(Stored data)
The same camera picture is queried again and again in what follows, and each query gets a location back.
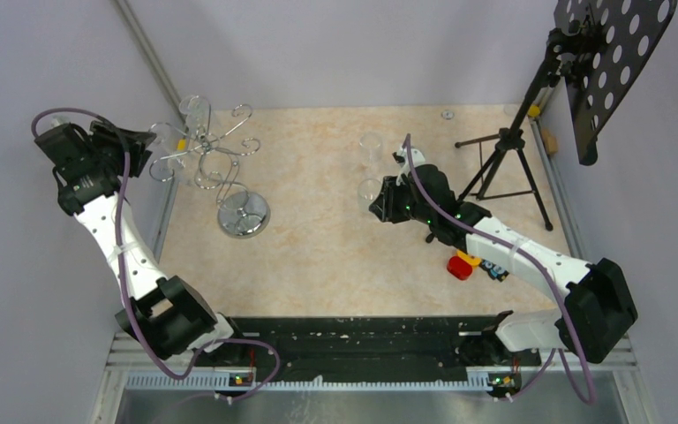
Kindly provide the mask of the cut pattern stemmed glass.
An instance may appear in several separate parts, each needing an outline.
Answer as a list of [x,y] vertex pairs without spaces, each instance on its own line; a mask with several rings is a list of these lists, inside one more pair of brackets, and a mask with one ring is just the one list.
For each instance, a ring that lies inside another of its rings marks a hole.
[[397,154],[401,157],[401,164],[403,166],[417,167],[426,164],[426,157],[417,148],[400,148]]

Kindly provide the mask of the clear plain wine glass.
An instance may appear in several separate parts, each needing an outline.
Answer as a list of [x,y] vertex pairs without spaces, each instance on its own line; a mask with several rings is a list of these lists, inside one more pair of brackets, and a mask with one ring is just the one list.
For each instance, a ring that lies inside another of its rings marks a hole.
[[358,145],[361,149],[363,175],[366,178],[373,178],[380,166],[383,139],[376,132],[367,132],[360,138]]

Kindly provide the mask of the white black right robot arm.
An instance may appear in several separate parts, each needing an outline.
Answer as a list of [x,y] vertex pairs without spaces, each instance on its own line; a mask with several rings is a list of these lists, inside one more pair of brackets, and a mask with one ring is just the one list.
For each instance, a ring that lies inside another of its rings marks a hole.
[[442,244],[503,267],[555,302],[552,310],[508,313],[496,323],[482,340],[494,364],[532,348],[562,349],[598,364],[637,321],[617,263],[572,258],[517,233],[489,210],[457,200],[434,165],[401,178],[386,176],[368,210],[383,223],[423,223]]

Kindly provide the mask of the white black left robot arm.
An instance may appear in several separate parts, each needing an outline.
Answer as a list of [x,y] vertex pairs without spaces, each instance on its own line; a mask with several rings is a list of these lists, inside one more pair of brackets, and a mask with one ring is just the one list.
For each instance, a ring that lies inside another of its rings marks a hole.
[[34,143],[54,165],[59,207],[89,231],[116,275],[121,329],[161,360],[203,349],[236,365],[246,357],[247,341],[187,282],[159,269],[124,197],[125,184],[143,171],[153,140],[150,132],[95,120],[88,131],[59,124]]

-- YOUR OBJECTIVE --
Wherever a line in the data above holds "Kindly", copy that line.

-- ANSWER AREA --
Kindly provide the mask of the cut pattern stemmed glass.
Kindly provide the mask of the clear plain wine glass.
Kindly provide the mask of the white black right robot arm.
Kindly provide the mask of the white black left robot arm.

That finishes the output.